Which lines below contain the word "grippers"? Copy each of them.

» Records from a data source
•••••

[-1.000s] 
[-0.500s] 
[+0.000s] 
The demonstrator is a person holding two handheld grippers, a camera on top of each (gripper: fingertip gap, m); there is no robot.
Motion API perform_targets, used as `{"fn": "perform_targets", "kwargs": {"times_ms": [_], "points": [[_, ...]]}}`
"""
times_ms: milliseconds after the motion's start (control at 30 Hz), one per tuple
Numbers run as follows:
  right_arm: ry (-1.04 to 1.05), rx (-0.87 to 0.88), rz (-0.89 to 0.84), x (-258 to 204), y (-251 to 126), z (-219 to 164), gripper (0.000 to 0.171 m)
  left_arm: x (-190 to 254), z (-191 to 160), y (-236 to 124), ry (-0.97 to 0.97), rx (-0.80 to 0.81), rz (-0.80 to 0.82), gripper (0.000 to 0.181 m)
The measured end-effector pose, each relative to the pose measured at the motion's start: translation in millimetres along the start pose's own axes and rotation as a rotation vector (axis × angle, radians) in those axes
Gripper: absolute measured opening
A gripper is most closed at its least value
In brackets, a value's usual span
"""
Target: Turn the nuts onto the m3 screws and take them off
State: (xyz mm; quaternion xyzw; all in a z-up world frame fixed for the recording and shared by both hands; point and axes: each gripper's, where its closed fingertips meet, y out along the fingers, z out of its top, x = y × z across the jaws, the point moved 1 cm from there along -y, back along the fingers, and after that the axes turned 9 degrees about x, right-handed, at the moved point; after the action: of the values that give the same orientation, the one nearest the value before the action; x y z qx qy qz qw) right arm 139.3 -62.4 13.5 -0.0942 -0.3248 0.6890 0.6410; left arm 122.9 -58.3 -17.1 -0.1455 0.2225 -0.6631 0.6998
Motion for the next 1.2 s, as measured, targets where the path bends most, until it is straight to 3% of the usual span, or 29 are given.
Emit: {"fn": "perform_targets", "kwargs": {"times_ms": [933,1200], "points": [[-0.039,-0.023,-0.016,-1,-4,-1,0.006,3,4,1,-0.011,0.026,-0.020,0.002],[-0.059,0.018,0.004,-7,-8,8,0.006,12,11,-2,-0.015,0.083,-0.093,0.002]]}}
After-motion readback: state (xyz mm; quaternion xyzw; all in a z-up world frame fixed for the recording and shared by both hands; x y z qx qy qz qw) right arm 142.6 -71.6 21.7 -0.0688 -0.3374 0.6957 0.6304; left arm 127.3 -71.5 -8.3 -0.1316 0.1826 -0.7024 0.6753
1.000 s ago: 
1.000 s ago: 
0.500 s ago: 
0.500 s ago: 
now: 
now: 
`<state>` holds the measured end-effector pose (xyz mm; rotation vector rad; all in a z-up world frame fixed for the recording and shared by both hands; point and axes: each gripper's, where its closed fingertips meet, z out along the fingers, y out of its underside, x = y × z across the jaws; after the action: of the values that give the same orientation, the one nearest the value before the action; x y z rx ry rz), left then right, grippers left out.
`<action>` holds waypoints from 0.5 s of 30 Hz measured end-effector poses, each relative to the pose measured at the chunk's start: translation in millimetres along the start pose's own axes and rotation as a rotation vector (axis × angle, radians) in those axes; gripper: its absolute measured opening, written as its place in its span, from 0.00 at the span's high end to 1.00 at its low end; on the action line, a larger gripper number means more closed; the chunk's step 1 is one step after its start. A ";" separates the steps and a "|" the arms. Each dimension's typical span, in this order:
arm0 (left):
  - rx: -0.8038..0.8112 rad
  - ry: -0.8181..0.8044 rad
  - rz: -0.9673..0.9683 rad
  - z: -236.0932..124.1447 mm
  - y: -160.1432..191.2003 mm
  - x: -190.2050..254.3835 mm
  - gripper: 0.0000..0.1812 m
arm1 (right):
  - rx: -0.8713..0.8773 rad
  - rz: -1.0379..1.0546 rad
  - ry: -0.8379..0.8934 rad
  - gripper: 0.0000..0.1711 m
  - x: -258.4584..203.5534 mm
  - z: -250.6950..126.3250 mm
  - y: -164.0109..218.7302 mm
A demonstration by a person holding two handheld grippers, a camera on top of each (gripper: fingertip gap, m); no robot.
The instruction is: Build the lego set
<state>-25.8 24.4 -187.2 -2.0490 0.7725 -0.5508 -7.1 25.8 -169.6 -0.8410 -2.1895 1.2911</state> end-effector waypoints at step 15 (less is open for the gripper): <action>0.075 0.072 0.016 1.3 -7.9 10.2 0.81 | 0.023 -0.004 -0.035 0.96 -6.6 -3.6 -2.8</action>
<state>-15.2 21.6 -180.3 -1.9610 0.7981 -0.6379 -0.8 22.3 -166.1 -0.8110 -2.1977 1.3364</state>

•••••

» RESPONSE TO THE EXERCISE
The demonstrator is a person holding two handheld grippers, a camera on top of each (gripper: fingertip gap, m); there is no robot.
`<state>` holds the measured end-effector pose (xyz mm; rotation vector rad; all in a z-up world frame fixed for the recording and shared by both hands; point and axes: each gripper's, where its closed fingertips meet, z out along the fingers, y out of its underside, x = y × z across the jaws; after the action: of the values that give the same orientation, the one nearest the value before the action; x y z rx ry rz), left then right, grippers left out.
A demonstration by a person holding two handheld grippers, a camera on top of each (gripper: fingertip gap, m); no robot.

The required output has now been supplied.